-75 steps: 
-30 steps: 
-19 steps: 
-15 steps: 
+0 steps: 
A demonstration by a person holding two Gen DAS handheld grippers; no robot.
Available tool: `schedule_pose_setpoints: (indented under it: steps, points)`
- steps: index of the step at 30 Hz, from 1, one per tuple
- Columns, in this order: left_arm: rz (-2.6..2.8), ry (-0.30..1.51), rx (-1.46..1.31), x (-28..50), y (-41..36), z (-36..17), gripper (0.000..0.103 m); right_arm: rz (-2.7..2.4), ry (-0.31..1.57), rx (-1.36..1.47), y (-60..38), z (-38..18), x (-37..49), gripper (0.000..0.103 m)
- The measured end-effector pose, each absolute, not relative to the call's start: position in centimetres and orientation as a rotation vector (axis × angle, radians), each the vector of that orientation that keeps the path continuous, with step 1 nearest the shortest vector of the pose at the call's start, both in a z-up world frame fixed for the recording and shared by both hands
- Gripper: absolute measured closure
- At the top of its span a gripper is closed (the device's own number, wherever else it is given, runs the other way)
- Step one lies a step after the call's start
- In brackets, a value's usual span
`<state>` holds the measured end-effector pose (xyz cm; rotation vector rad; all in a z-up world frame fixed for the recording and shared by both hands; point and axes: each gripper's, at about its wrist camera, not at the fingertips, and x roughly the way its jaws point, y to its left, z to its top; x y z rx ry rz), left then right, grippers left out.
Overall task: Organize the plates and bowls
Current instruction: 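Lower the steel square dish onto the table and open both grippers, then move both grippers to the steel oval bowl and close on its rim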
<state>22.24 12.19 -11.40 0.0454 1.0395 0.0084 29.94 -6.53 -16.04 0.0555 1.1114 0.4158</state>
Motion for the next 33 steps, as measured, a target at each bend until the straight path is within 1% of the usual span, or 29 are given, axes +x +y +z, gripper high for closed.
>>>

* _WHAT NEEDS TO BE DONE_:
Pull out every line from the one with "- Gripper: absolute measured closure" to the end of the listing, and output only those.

* _EXERCISE ANSWER_:
- Gripper: absolute measured closure
- At the top of its span a gripper is closed (the device's own number, wherever else it is given, runs the other way)
- Step one lies a step after the call's start
- In brackets, a value's usual span
`<state>` holds the measured end-effector pose (xyz cm; rotation vector rad; all in a z-up world frame fixed for the recording and shared by both hands; point and axes: each gripper's, at about its wrist camera, not at the fingertips, and x roughly the way its jaws point, y to its left, z to its top; x y z rx ry rz), left then right, grippers left out.
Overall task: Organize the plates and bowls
Current instruction: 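Lower the steel square dish onto the table and open both grippers, then move both grippers to the steel oval bowl and close on its rim
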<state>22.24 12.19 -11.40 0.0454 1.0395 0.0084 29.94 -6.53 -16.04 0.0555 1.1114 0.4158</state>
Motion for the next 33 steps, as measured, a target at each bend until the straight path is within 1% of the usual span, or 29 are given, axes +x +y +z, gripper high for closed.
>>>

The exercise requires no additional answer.